■ Your task
Copy every line of the records below that holds the word "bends".

■ Records for processing
◆ ◆ ◆
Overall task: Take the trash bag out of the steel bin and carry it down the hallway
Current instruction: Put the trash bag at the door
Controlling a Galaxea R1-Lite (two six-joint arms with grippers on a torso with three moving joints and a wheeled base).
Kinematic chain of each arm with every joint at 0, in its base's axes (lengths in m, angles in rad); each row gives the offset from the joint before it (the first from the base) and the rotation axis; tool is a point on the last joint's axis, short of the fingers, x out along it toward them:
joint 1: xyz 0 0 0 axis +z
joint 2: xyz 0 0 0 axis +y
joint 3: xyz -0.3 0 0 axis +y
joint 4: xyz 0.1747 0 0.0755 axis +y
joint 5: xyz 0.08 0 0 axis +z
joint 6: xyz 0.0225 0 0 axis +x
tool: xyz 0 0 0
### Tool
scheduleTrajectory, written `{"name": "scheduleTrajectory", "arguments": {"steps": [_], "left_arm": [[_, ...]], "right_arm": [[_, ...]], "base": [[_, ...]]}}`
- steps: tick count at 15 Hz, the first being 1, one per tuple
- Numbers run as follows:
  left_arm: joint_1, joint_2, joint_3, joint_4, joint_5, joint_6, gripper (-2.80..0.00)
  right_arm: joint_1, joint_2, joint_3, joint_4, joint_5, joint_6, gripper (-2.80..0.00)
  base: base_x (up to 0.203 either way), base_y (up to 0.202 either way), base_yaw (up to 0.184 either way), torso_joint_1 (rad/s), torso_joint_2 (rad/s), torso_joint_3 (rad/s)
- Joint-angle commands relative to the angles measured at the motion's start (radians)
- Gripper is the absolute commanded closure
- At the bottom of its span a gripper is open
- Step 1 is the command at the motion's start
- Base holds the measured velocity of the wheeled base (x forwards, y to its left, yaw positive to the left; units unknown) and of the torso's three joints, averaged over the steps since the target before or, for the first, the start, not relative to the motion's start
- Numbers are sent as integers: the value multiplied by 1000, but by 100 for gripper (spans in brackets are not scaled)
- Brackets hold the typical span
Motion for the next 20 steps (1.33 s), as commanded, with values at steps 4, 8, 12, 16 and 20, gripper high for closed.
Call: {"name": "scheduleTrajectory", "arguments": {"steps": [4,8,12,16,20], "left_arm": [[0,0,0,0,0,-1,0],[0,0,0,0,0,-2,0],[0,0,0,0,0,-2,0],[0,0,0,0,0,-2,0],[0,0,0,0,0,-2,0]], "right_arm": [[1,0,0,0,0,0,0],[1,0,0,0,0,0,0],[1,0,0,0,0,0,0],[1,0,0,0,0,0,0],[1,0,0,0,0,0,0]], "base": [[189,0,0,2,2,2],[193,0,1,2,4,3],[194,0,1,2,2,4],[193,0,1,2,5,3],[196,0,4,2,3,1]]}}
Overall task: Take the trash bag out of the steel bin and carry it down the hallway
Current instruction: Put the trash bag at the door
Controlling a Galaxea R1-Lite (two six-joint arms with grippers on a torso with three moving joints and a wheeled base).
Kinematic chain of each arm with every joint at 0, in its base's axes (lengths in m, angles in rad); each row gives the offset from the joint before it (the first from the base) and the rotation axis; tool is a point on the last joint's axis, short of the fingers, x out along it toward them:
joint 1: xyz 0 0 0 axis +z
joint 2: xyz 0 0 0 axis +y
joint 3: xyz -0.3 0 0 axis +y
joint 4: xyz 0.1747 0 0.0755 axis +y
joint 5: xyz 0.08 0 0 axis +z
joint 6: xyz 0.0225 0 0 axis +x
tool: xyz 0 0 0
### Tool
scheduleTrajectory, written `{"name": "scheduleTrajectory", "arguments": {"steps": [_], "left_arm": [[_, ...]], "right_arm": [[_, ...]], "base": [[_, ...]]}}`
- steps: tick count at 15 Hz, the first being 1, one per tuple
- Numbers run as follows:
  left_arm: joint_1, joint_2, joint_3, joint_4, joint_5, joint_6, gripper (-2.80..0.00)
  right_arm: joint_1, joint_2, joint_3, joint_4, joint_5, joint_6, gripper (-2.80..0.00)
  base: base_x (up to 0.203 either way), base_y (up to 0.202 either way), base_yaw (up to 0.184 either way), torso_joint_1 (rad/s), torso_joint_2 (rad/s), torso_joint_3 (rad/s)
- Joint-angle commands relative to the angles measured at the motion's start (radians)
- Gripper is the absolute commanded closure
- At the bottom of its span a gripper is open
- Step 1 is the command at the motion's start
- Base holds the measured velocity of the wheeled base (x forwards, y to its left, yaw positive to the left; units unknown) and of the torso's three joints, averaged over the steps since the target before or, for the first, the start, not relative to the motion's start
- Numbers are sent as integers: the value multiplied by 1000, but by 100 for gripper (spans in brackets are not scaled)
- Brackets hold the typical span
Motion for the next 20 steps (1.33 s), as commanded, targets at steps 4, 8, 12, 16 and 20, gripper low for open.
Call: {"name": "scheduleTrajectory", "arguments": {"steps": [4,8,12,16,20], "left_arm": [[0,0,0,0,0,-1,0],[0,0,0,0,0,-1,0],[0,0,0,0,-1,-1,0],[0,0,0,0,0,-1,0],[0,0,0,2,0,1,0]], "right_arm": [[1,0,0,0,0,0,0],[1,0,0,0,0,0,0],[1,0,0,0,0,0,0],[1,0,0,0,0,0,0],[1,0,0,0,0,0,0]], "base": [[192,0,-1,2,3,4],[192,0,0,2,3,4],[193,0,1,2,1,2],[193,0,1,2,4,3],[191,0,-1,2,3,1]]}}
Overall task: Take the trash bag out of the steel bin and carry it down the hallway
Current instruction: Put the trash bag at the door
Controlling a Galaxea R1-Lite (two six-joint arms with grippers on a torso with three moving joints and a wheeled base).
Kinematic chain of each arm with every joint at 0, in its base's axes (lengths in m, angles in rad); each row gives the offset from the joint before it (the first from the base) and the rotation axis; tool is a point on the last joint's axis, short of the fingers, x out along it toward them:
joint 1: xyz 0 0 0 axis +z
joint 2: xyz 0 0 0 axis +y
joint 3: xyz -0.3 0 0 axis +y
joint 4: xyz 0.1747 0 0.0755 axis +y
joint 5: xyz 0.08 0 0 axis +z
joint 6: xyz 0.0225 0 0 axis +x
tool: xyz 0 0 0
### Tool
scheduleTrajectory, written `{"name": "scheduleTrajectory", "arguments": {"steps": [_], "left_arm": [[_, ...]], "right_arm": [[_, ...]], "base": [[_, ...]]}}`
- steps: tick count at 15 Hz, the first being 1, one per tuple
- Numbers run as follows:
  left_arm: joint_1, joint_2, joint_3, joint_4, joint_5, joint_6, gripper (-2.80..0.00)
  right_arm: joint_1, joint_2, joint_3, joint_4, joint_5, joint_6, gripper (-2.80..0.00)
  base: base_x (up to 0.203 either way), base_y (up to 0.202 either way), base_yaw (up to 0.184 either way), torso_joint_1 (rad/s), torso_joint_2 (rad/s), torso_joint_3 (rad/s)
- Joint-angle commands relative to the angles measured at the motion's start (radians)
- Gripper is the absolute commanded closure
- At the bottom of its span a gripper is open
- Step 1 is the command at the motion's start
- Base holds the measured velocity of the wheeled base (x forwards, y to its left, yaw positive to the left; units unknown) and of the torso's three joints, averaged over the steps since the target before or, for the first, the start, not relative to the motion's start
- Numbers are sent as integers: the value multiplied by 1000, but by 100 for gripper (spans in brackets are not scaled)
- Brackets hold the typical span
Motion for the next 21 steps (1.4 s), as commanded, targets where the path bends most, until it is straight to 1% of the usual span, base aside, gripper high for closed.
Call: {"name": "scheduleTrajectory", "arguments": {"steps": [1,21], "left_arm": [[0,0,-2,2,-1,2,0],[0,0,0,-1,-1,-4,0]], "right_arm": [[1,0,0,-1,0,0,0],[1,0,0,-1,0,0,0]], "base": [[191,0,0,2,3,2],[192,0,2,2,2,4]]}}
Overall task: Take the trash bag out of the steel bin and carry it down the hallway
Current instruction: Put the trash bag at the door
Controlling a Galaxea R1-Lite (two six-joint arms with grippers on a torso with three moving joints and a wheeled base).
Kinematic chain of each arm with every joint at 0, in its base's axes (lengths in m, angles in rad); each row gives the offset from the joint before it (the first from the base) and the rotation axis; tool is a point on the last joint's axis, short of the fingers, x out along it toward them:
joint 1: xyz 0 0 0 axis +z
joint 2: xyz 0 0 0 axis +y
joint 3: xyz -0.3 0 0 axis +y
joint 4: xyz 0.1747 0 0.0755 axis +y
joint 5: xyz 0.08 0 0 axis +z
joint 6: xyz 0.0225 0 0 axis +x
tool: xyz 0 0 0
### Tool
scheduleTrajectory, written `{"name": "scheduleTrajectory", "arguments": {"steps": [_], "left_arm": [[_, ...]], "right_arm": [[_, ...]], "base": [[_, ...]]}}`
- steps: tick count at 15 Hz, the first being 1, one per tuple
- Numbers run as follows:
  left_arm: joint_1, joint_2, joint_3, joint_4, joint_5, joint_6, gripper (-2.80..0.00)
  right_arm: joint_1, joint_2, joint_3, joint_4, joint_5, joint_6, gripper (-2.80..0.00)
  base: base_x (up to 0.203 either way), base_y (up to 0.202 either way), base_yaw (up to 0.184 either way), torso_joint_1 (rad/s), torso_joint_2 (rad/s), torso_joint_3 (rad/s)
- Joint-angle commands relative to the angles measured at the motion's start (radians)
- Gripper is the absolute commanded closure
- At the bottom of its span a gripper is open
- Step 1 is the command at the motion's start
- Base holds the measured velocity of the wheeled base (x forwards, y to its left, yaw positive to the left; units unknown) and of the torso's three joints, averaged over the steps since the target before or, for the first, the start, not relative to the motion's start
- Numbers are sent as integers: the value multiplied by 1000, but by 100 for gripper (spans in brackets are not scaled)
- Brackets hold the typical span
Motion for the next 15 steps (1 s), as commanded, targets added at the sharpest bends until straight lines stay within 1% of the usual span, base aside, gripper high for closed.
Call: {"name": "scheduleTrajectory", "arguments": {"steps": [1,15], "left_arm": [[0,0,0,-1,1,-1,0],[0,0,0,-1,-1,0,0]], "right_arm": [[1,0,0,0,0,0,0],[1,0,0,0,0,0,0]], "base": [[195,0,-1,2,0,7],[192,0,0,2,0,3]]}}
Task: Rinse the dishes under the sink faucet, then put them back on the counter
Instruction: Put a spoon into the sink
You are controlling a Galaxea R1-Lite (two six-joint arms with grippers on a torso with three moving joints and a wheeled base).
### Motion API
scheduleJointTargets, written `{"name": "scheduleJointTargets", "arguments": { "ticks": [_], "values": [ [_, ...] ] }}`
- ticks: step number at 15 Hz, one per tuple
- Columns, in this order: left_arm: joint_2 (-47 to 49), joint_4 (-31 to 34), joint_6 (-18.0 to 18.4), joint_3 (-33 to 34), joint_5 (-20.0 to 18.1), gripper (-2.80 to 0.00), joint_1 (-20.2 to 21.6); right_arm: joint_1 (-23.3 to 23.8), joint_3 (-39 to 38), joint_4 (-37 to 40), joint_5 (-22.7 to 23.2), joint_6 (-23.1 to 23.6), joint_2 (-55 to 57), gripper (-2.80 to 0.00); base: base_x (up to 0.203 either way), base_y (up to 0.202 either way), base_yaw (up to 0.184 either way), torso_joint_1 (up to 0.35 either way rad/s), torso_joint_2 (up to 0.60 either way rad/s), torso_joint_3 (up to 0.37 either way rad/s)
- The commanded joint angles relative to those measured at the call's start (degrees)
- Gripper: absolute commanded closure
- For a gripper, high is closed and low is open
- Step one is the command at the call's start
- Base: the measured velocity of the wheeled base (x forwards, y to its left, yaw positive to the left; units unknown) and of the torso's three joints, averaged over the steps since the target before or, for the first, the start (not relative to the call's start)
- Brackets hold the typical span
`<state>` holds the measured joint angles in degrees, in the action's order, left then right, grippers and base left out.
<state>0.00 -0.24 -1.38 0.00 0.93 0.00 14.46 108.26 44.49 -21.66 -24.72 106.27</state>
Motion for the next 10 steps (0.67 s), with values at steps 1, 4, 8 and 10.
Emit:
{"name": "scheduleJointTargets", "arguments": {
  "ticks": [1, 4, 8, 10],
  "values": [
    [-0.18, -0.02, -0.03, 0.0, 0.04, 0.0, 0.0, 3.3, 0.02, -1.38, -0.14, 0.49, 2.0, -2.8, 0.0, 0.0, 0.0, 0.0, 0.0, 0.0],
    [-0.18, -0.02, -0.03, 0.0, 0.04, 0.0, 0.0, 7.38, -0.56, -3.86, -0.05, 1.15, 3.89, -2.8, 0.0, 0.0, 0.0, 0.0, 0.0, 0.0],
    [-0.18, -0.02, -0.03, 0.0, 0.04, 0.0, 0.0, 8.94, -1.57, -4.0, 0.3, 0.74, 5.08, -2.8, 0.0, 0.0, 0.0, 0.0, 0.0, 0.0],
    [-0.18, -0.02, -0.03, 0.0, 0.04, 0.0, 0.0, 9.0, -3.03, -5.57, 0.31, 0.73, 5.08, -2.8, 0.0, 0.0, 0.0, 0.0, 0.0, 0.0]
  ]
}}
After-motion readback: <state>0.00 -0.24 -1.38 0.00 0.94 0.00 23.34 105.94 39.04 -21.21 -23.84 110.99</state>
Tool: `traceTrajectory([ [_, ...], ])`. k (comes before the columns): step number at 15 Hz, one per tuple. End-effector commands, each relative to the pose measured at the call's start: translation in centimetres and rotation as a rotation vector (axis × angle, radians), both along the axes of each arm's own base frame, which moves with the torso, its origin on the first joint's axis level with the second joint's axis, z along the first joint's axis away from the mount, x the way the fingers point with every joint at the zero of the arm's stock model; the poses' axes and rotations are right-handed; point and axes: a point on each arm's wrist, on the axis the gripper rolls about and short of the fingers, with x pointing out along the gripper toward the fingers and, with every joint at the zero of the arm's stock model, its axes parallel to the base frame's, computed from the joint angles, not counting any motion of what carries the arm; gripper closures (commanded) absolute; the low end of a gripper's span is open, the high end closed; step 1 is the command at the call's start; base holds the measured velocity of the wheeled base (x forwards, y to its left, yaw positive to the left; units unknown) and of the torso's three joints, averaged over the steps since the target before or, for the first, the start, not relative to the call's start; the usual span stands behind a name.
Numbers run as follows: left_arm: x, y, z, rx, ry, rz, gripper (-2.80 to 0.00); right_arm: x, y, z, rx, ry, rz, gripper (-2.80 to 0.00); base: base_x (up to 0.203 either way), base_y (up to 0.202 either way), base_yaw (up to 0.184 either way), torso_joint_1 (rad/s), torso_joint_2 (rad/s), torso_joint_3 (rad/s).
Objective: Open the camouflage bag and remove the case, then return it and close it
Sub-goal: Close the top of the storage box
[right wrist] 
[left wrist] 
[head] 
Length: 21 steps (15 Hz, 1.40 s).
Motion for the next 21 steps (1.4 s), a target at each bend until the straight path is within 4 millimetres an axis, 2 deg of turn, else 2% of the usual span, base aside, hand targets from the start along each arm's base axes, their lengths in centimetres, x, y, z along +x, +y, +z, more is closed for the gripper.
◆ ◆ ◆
■ Task output
Motion for the next 21 steps (1.4 s), as commanded, targets where the path bends most, until it is straight to 1% of the usual span, base aside, gripper high for closed.
Motion for the next 15 steps (1 s), as commanded, targets added at the sharpest bends until straight lines stay within 1% of the usual span, base aside, gripper high for closed.

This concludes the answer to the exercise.